- _Problem to work on_
Without its pictures, the listing below is to be transcribed exactly.

###

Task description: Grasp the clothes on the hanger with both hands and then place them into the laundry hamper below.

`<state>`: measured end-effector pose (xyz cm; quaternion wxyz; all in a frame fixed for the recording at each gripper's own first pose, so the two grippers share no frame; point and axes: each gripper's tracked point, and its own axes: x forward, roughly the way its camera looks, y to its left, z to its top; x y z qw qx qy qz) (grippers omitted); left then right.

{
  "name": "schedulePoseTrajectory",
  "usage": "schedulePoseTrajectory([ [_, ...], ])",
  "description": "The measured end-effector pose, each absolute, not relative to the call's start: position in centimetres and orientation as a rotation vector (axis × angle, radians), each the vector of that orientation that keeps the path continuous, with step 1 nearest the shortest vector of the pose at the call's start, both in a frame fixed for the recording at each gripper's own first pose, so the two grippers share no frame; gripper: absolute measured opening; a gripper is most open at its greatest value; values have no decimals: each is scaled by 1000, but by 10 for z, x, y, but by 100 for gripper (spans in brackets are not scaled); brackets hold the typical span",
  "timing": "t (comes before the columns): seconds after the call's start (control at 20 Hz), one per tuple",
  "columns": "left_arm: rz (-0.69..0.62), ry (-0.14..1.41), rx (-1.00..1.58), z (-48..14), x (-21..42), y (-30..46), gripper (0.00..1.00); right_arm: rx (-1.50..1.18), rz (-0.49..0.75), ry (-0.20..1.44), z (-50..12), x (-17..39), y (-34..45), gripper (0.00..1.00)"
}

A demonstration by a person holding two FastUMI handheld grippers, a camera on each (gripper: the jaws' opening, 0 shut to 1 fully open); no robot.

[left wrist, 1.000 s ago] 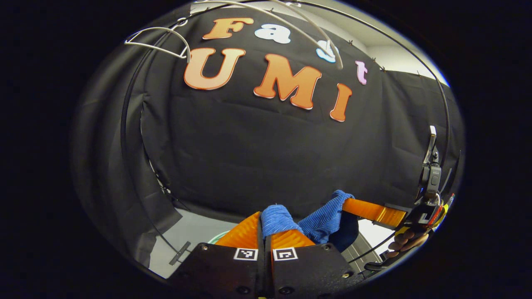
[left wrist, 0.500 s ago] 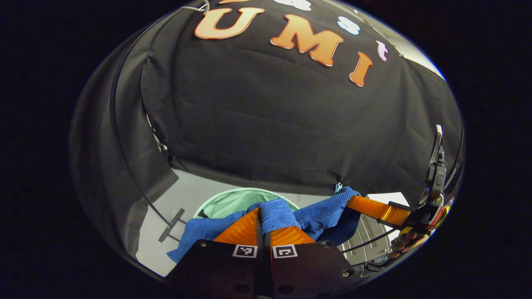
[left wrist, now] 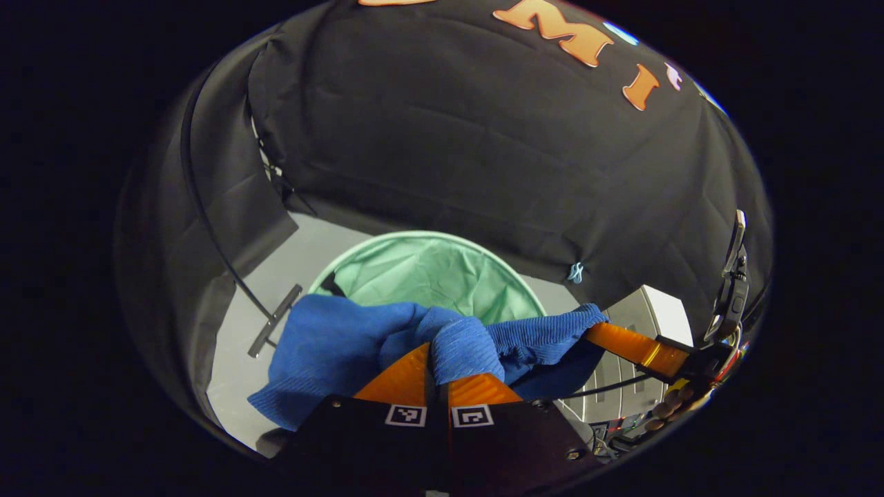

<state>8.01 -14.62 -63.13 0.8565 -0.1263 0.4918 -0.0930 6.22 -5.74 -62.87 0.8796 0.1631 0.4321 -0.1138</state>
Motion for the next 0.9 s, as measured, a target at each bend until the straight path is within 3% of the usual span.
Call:
schedulePoseTrajectory([
  [0.2,-80,1123,-308,-671,62,-133,5,322,-259,945,-652,46,-57,7],
  [0.25,-55,1136,-296,-678,57,-130,1,309,-264,972,-659,40,-57,7],
  [0.65,-65,1184,-168,-672,48,-141,1,194,-158,1048,-674,31,-31,7],
  [0.9,-85,1213,-168,-669,37,-143,18,228,-208,1103,-682,18,-39,9],
])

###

- _The completed task_
Task description: Grasp the clothes on the hanger with both hands and then place them into the laundry hamper below.

`<state>`: measured end-effector pose (xyz cm; quaternion wxyz; all in a frame fixed for the recording at each gripper's own first pose, so the two grippers share no frame; point and axes: each gripper's tracked point, and its own axes: x forward, roughly the way its camera looks, y to its left, z to its top; x y z qw qx qy qz) (grippers omitted); left then right.

{
  "name": "schedulePoseTrajectory",
  "usage": "schedulePoseTrajectory([ [_, ...], ])",
  "description": "The measured end-effector pose, each absolute, not relative to the call's start: position in centimetres and orientation as a rotation vector (axis × angle, radians), each the vector of that orientation that keeps the path continuous, with step 1 nearest the shortest vector of the pose at the call's start, both in a frame fixed for the recording at each gripper's own first pose, so the two grippers share no frame; gripper: absolute measured opening; a gripper is most open at its greatest value; values have no decimals: each is scaled by 1000, but by 10 for z, x, y, but by 100 for gripper (spans in brackets are not scaled); brackets hold the typical span",
  "timing": "t (comes before the columns): seconds after the call's start (control at 20 Hz), one per tuple",
  "columns": "left_arm: rz (-0.69..0.62), ry (-0.14..1.41), rx (-1.00..1.58), z (-48..14), x (-21..42), y (-30..46), gripper (0.00..1.00); right_arm: rx (-1.50..1.18), rz (-0.49..0.75), ry (-0.20..1.44), z (-50..12), x (-17..39), y (-34..45), gripper (0.00..1.00)"
}

A demonstration by a person holding two FastUMI handheld grippers, a camera on each (gripper: the jaws' opening, 0 shut to 1 fully open); no robot.

[left wrist, 1.000 s ago] 
[left wrist, 0.500 s ago] 
[left wrist, now] 

<state>8.01 -14.62 -63.13 0.8565 -0.1263 0.4918 -0.0930 6.22 -5.74 -62.87 0.8796 0.1631 0.4321 -0.1138</state>
Motion for the next 0.9 s, as measured, a target at each bend until the straight path is within 3% of the usual span.
Call:
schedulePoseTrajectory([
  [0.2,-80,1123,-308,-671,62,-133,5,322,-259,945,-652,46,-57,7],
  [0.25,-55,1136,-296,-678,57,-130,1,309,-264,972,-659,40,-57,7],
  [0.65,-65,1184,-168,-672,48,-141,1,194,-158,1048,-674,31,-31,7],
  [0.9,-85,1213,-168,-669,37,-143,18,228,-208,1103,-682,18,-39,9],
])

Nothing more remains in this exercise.